The beginning of each new year seems like a blank canvas to work on all the personal and professional goals that keep hanging out with all their unfulfilled potential. But then comes February, and that fresh, clean canvas has a few stray marks, and the perfectionist in me wants to chuck it for another fresh start.
A lot of times, we approach our spiritual lives this way. We set lofty goals, look for the perfect timing, and often languish amid a hectic schedule. Besides, it’s just one more task on the never-ending list of to-dos. But what if there was a better way?
Historically, people of faith have created habits and routines instead of making goals to accomplish and check off. Over a lifetime, the habits form the robust, deep spiritual life our souls crave. Just like physical health is achieved, not by crash dieting but by diet and exercise over the long-term, spiritual health too requires some simple practices.
Like with physical health, there are more habits you could choose to incorporate. Here are four simple ones that we feel are not only effective but realistic to include in an already busy routine.
1. A Habit of Serving Others
It may seem counterintuitive, but part of caring for your soul is a system of helping others. Volunteering at the church or with a partner organization is a great way to do this. It helps us take the focus off of ourselves and use our God-given gifts in support of a great mission.
The generous will prosper; those who refresh others will themselves be refreshed.
Proverbs 11:25 (NLT)
2. A Habit of Gratitude
Gratitude takes the focus off of us and on to God as the giver of grace. A great way to establish a habit is by keeping a gratitude journal. It is as simple as taking five minutes each day to write down three to five things for which you are grateful. Try to think both general and specific to that day; this will force you to begin to recognize God’s grace in your life.
“Gratitude involves knowing that we are held secure by a loving God, and that the God we worship is trustworthy, despite the nearly unbearable sorrow we might encounter along the way (Ps. 13). A capacity to be thankful in the midst of hard times requires acknowledging that we do not know the whole story, that we are living before it is complete, and that we are thankful for the presence of God and faithful persons in our lives. Gratitude is a crucial way in which death and destruction do not have the final word and cannot finally define us.”
– Living into Community by Christine D. Pohl
3. A Habit of Solitude
Our hyper-connected world is tough on the soul. Many of us feel pulled in multiple directions and couldn’t imagine what it would be like to shut out the noise.

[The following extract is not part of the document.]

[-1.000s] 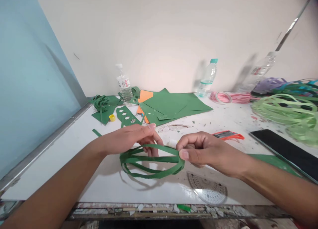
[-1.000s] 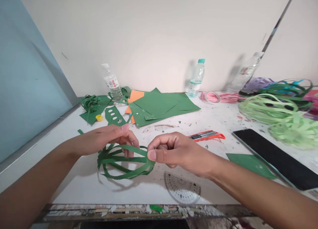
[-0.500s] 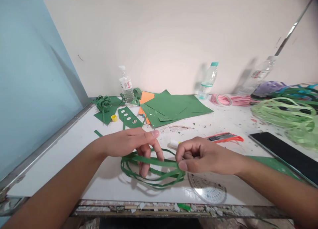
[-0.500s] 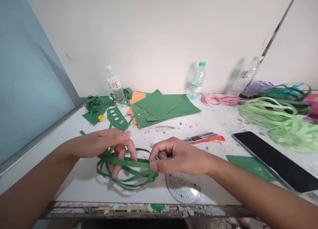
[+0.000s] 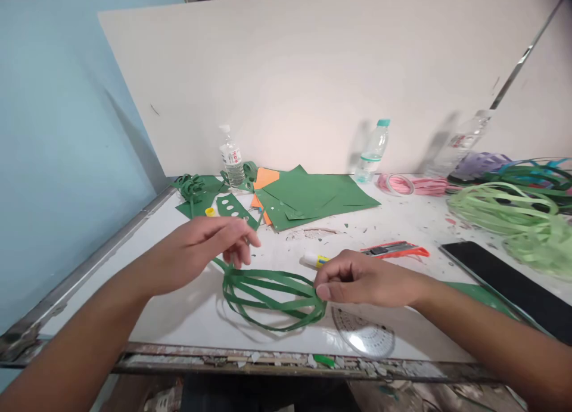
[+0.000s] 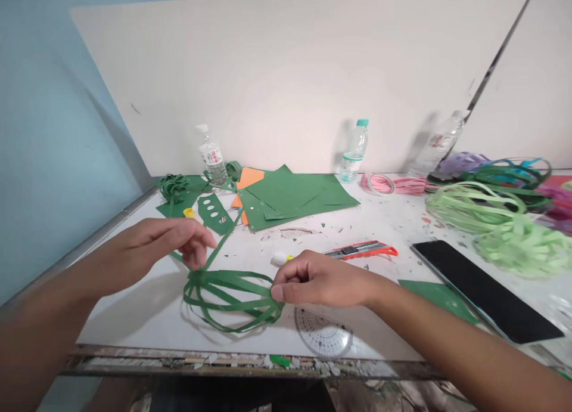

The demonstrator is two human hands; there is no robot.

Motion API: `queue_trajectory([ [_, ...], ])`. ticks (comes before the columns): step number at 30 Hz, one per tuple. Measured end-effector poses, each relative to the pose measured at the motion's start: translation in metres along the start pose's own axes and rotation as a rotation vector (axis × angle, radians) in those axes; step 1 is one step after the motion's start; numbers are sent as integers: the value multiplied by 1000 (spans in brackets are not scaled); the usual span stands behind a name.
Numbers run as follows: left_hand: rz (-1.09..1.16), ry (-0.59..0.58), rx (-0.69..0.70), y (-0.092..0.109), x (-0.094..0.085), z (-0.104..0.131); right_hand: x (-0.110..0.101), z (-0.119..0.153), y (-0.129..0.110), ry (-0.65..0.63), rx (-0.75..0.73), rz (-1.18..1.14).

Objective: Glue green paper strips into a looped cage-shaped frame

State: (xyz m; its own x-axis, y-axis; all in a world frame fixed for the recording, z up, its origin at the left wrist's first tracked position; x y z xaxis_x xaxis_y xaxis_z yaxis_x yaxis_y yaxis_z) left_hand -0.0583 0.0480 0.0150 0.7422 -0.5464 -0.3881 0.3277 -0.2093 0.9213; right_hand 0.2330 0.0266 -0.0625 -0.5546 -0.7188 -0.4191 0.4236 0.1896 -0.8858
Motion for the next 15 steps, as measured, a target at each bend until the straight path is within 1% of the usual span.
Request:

“In Luke’s gospel, in particular, you can chart Jesus’ life along two axis points: the busier and more in demand and famous Jesus became, and the more he withdrew to his quiet place to pray.”

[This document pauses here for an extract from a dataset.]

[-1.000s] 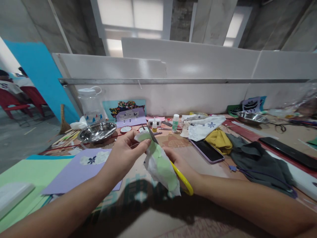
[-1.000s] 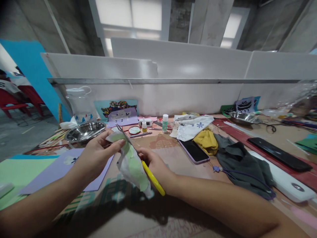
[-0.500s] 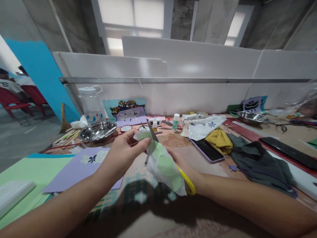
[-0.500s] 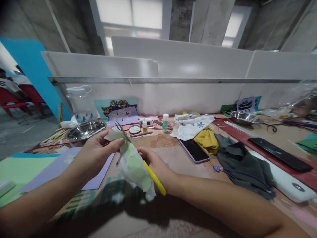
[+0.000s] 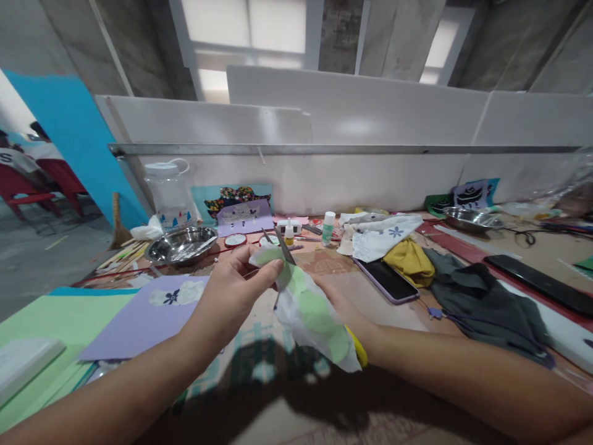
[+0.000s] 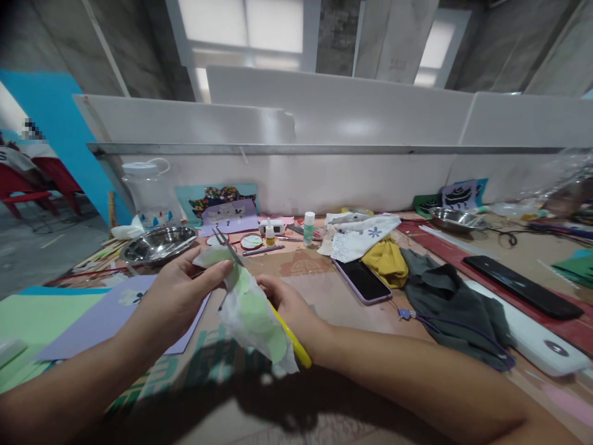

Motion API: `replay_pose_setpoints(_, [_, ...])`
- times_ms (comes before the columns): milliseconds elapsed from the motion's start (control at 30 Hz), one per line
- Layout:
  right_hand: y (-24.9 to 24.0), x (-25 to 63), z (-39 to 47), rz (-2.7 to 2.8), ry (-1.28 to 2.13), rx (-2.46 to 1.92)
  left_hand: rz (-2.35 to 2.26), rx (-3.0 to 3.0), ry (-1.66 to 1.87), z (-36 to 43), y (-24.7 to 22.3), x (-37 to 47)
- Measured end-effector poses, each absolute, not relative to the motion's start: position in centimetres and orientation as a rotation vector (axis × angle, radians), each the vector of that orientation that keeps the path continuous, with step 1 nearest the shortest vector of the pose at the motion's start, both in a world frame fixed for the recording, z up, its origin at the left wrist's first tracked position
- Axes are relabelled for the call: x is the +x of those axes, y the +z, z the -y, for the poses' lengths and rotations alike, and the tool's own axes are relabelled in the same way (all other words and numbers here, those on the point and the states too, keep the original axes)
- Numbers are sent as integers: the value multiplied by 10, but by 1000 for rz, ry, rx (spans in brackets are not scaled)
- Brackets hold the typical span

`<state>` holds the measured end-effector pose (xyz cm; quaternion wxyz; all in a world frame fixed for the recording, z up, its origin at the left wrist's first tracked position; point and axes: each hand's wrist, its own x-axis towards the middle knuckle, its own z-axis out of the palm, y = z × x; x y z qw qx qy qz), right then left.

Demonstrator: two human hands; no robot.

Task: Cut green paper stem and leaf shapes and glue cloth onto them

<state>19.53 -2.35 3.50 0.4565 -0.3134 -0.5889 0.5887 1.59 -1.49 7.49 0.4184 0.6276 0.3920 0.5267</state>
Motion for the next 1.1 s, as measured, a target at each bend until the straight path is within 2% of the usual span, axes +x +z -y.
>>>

The Ruthless Elimination of Hurry by John Mark Comer
As Jesus’ demands increased, so did his frequency of solitude.
After sending them home, he went up into the hills by himself to pray. Night fell while he was there alone.
Matthew 14:23 (NLT)
A great way to start is by starting the habit of taking a ten to fifteen-minute walk around your neighborhood or a park two to three days a week. Try to turn off the external noise and instead focus on how you are feeling. If you are feeling anxious, acknowledge that and commit it to God; if you are happy, share that. However you are feeling, whatever your joy or your concern, use this time to acknowledge it and share it with God.
4. The Habit of Community
Often growth that happens in the context of the shared communal experience is considered more critical for certain personalities. But growth in relationship with others of faith is such an integral component regardless of individual personality.

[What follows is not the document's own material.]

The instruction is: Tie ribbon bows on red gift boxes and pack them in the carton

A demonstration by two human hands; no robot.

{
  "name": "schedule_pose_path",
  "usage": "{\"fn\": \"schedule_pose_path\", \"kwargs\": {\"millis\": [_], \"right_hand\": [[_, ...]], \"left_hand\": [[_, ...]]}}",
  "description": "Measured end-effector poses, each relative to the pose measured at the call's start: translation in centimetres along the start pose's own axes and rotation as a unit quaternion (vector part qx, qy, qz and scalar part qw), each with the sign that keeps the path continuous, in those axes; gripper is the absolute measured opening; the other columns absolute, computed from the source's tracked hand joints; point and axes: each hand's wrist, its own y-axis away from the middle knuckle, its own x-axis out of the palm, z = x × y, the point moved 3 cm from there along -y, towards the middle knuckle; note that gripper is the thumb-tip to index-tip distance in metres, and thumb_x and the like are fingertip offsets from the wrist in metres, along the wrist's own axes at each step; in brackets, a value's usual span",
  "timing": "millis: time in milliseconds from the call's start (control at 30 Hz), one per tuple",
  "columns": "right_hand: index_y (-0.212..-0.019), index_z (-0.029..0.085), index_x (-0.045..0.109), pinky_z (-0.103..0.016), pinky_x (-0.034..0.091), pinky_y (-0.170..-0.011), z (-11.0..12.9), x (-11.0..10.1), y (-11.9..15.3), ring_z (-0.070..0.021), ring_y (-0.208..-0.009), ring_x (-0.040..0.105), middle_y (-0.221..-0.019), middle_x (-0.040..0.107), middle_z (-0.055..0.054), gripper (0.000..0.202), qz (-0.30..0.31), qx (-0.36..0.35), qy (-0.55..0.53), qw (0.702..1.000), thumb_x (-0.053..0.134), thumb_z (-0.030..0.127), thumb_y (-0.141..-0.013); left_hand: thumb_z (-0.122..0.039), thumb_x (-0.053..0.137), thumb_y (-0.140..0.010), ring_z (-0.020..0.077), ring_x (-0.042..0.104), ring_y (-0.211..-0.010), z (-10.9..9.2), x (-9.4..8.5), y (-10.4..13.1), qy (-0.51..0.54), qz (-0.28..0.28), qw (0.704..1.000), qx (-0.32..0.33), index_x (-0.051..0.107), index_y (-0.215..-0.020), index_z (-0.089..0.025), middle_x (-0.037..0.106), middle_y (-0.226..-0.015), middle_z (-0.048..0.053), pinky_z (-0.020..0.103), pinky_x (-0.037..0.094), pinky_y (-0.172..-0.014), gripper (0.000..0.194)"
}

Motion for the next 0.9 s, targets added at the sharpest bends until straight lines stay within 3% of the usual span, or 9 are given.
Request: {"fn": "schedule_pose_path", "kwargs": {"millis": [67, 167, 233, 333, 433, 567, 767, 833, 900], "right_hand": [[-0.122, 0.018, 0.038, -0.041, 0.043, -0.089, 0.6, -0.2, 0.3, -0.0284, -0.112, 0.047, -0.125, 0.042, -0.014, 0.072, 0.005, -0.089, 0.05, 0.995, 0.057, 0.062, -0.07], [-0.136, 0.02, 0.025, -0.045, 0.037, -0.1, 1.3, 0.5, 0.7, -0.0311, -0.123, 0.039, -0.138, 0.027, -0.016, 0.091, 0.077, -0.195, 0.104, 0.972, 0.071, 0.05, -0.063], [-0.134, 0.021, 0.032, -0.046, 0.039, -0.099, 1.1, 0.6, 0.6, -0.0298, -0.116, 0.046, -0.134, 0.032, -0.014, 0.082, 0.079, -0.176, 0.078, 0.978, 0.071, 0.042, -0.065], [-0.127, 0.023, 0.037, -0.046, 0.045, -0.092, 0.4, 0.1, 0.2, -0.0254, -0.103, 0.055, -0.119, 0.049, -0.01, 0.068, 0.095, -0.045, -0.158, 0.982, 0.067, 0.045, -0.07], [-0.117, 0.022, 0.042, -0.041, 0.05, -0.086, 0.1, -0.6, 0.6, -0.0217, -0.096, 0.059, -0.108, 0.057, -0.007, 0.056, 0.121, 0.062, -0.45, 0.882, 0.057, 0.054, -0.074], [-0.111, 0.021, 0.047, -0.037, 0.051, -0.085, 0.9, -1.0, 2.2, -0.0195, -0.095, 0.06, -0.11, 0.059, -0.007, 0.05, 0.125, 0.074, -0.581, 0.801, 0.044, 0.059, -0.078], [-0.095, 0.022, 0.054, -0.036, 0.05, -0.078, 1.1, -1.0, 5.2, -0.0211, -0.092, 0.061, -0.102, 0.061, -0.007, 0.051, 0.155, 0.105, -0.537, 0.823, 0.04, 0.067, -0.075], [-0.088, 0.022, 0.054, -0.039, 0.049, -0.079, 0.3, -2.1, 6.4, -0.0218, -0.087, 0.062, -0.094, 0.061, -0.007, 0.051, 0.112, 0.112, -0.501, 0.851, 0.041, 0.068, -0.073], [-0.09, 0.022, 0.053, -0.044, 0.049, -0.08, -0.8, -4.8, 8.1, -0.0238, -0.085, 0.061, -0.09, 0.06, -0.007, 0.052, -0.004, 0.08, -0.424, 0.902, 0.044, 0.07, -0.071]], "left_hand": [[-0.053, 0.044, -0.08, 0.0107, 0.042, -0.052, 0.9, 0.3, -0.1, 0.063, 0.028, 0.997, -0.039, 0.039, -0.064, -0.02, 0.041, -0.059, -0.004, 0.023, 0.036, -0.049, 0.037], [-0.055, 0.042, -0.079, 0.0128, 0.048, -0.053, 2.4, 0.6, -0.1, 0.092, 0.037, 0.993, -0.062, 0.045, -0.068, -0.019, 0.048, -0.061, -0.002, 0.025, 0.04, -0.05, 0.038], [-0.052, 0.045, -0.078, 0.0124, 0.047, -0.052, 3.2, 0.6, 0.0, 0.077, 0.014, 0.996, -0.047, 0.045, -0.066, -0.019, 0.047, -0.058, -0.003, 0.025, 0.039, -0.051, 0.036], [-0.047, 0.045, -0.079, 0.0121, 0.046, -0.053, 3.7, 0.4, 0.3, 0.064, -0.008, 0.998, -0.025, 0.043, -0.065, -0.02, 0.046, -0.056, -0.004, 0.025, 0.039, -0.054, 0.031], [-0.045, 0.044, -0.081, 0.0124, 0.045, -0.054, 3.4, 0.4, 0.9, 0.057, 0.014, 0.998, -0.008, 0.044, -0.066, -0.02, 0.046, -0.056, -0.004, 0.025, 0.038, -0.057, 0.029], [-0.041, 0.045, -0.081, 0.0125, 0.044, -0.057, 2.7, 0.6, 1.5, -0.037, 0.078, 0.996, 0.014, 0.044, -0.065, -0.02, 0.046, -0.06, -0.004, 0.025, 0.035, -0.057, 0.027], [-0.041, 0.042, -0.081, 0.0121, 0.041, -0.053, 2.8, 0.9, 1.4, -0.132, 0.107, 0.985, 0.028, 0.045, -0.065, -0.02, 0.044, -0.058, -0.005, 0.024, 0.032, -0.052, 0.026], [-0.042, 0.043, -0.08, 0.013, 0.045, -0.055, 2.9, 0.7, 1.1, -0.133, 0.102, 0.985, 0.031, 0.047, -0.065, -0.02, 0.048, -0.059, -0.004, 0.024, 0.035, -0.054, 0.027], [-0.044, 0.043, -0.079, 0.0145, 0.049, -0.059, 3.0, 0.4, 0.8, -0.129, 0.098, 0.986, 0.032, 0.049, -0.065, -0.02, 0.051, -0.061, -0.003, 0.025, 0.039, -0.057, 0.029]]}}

“Communities in which we grow and flourish, however, last over time and are built by people who are faithful to one another and committed to a shared purpose. Community life certainly has moments of incredible beauty and intense personal connection, but much of it is daily and ordinary. Our lives are knit together not so much by intense feeling as by shared history, tasks, commitments, stories, and sacrifices.”
– Living into Community by Christine D. Pohl
So how do we establish these sorts of flourishing communities? It is easier than you might expect. Accomplish this by joining with a group of people who commit to being present, involved, and authentic. This can create a great habit of community.
If you would like to connect and help create that kind of community, your best next step is by joining a community group at groups.southside.org
Like with physical habits, it takes time, but by creating and maintaining these four habits, you will grow a healthy spiritual life.